Thunderfoot said:
Oy - :\
Dame is the excepted, Lady is the promotion and as stated before ma'am is the contracted form of m'dame or madame (which also works for madameoiselle)….
Lord/Lady; Duke/Dutchess; Baron/Baroness; King/Queen; Prince/Princess; Sultan/Sultana (or Sulteema); Viscount;Viscountess; Count/Countess(a); Father/Mother; Cardinal; Pope; Bishop; Imam & Baronet are all Titles - terms that denote special honor and are to be used at all times to show deference to that position….
(I'm sure there are more but its late and I'm tired)
So I hope that you won’t mind a few corrections, if we’re speaking English, we should probably use English, or British terms.
In descending order below Kings Queens, Princes and Princesses come:
Duke/Duchess (no ‘t’) in Dutchess, not even for residents of the Netherlands.
Marquis/Marchioness (which you missed completely)
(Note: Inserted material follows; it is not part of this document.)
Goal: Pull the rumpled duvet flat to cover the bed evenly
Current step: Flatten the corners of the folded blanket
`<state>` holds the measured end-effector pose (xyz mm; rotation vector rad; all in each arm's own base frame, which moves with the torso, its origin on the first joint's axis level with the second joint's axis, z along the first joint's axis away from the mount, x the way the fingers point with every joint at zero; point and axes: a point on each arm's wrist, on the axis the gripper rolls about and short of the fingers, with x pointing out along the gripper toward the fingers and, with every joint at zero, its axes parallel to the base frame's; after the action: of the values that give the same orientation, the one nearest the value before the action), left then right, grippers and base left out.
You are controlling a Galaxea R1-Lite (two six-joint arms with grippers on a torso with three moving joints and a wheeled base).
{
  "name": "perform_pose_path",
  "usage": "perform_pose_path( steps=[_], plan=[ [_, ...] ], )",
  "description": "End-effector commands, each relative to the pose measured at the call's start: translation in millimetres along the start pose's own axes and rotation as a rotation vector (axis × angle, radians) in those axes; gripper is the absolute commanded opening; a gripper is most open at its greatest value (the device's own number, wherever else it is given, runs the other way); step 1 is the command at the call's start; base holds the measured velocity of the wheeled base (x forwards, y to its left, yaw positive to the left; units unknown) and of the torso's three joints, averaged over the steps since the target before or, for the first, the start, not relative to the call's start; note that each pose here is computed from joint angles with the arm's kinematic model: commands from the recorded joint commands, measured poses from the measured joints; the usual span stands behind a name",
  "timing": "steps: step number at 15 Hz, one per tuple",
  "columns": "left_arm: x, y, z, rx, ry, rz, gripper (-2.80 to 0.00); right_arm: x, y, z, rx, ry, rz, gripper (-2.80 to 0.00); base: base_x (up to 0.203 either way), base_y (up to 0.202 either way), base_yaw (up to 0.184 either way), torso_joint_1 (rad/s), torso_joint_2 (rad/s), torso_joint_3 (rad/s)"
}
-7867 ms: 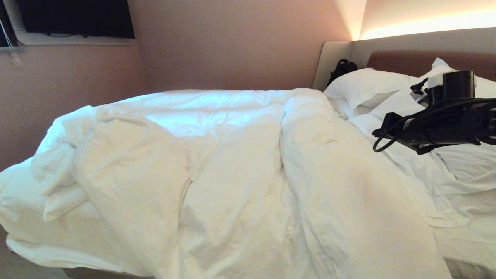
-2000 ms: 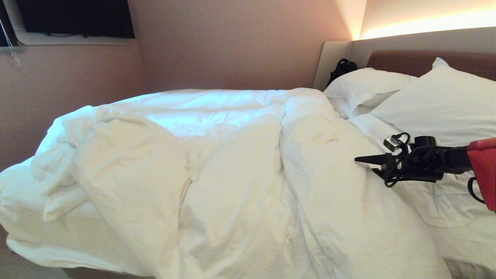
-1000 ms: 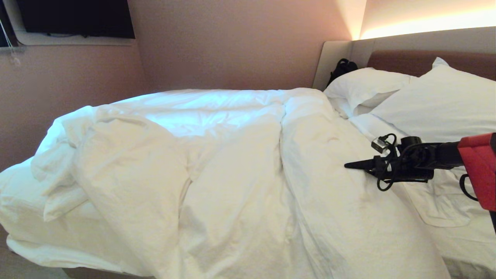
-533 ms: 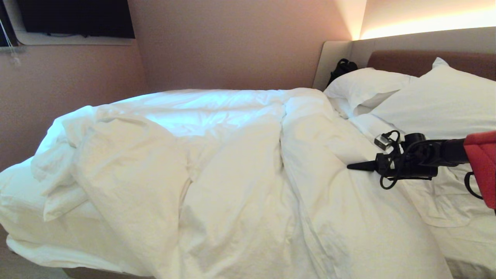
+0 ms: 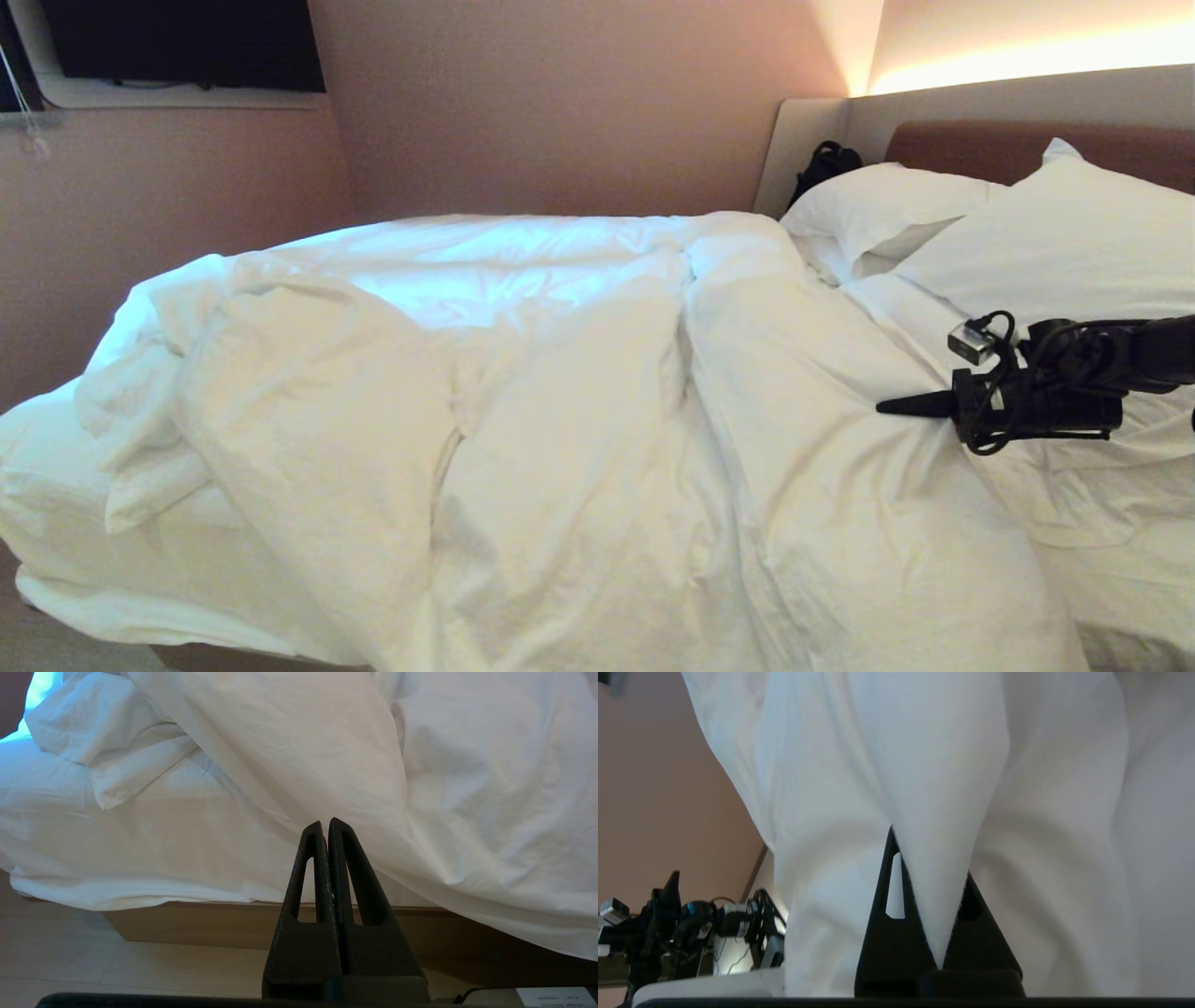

Earl/Countess (Count/Comte, etc are invariably ‘foreign’ titles). I won’t bore you with the reasoning behind these titles, we’ll just shrug our shoulders and accept that it’s correct English.
Viscount/Viscountess
Baron/Baroness
Lord and Lady aren’t really noble titles, they are how everyone below a duke is referred to in speech. The Earl of Westmoreland would simply be called, Lord Westmoreland. Obviously

the Earl of Caithness, would be referred to as Laird Caithness, because he’s a Scottish Earl.
Knights of the realm stand below Barons and are called Sir (or Dame) ‘forename.’ Never Lord, because they aren’t.